### Activity
Everything in the data should be repeated exactly, save for the images.

#####

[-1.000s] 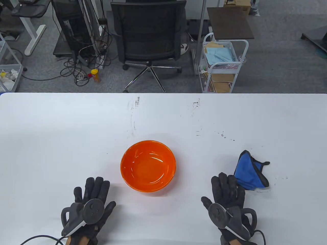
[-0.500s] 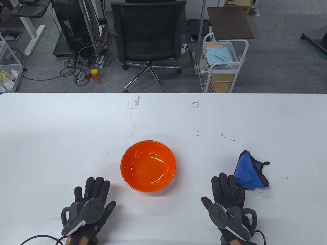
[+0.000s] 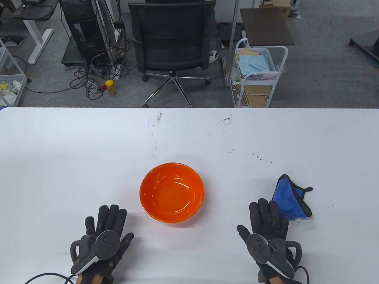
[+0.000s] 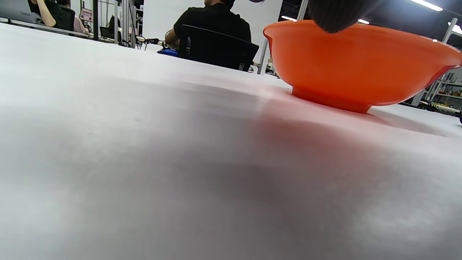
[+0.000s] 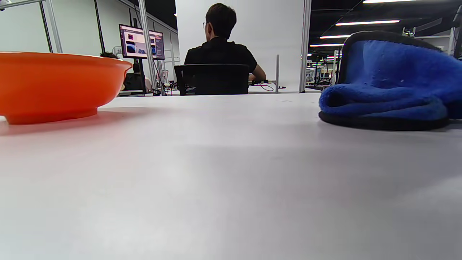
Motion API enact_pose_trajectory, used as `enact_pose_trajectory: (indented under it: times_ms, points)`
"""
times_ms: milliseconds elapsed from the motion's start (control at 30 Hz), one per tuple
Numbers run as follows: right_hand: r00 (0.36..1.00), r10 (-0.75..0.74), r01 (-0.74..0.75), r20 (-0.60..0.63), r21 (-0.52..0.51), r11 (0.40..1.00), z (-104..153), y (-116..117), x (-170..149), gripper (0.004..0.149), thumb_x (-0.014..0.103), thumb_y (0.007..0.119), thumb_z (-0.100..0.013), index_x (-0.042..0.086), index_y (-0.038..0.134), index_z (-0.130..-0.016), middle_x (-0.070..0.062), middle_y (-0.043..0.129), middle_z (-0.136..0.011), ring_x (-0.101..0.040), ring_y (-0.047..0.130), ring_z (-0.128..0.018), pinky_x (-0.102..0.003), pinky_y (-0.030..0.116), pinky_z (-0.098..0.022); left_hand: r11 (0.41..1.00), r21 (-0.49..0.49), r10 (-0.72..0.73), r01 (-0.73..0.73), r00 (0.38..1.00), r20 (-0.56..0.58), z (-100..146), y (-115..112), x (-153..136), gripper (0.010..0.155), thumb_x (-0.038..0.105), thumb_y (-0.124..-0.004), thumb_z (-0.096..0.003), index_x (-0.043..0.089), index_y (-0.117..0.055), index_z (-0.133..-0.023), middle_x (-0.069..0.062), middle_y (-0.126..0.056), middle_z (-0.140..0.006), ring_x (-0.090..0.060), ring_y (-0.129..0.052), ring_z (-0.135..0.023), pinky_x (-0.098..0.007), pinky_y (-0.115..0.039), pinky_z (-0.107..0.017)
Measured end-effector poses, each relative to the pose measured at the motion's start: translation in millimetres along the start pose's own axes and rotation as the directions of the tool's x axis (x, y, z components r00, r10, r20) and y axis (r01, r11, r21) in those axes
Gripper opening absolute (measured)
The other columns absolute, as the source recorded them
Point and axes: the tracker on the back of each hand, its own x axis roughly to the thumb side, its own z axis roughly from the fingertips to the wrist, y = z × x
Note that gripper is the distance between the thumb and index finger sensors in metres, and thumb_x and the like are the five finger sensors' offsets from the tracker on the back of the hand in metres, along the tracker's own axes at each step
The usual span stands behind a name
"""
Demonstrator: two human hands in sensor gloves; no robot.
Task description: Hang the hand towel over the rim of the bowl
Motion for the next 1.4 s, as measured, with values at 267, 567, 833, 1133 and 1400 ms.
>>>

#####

### Result for this task
[-1.000s] 
[-0.500s] 
[+0.000s] 
[+0.000s] 
[+0.000s] 
Motion API enact_pose_trajectory, used as `enact_pose_trajectory: (indented under it: times_ms, points)`
"""
times_ms: milliseconds elapsed from the motion's start (control at 30 Hz), one per tuple
Numbers run as follows: right_hand: r00 (0.36..1.00), r10 (-0.75..0.74), r01 (-0.74..0.75), r20 (-0.60..0.63), r21 (-0.52..0.51), r11 (0.40..1.00), z (-104..153), y (-116..117), x (-170..149), gripper (0.004..0.149), thumb_x (-0.014..0.103), thumb_y (0.007..0.119), thumb_z (-0.100..0.013), index_x (-0.042..0.086), index_y (-0.038..0.134), index_z (-0.130..-0.016), middle_x (-0.070..0.062), middle_y (-0.043..0.129), middle_z (-0.136..0.011), ring_x (-0.101..0.040), ring_y (-0.047..0.130), ring_z (-0.128..0.018), pinky_x (-0.102..0.003), pinky_y (-0.030..0.116), pinky_z (-0.098..0.022); left_hand: r11 (0.41..1.00), r21 (-0.49..0.49), r10 (-0.72..0.73), r01 (-0.73..0.73), r00 (0.38..1.00), r20 (-0.56..0.58), z (-100..146), y (-115..112), x (-153..136), gripper (0.010..0.155), thumb_x (-0.038..0.105), thumb_y (-0.124..-0.004), thumb_z (-0.096..0.003), index_x (-0.043..0.089), index_y (-0.117..0.055), index_z (-0.133..-0.023), middle_x (-0.069..0.062), middle_y (-0.126..0.056), middle_z (-0.140..0.006), ring_x (-0.090..0.060), ring_y (-0.129..0.052), ring_z (-0.135..0.023), pinky_x (-0.098..0.007), pinky_y (-0.115..0.039), pinky_z (-0.107..0.017)
Measured end-effector poses, each relative to the pose measured at the motion's start: translation in millimetres along the start pose's own axes and rotation as the directions of the tool's x axis (x, y, z components r00, r10, r20) and y axis (r01, r11, r21) in those axes
Gripper opening absolute (measured)
The other columns absolute, as the source recorded them
Point and axes: the tracker on the back of each hand, its own x axis roughly to the thumb side, its own z axis roughly from the fingertips to the wrist, y = z × x
Note that gripper is the distance between the thumb and index finger sensors in metres, and thumb_x and the like are the five finger sensors' offsets from the tracker on the back of the hand in metres, along the tracker's own axes at each step
The usual span stands behind a name
"""
Demonstrator: two human hands in sensor gloves; no robot.
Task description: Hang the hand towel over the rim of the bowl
Motion for the next 1.4 s, as measured, with values at 267, 567, 833, 1133 and 1400 ms.
>>>

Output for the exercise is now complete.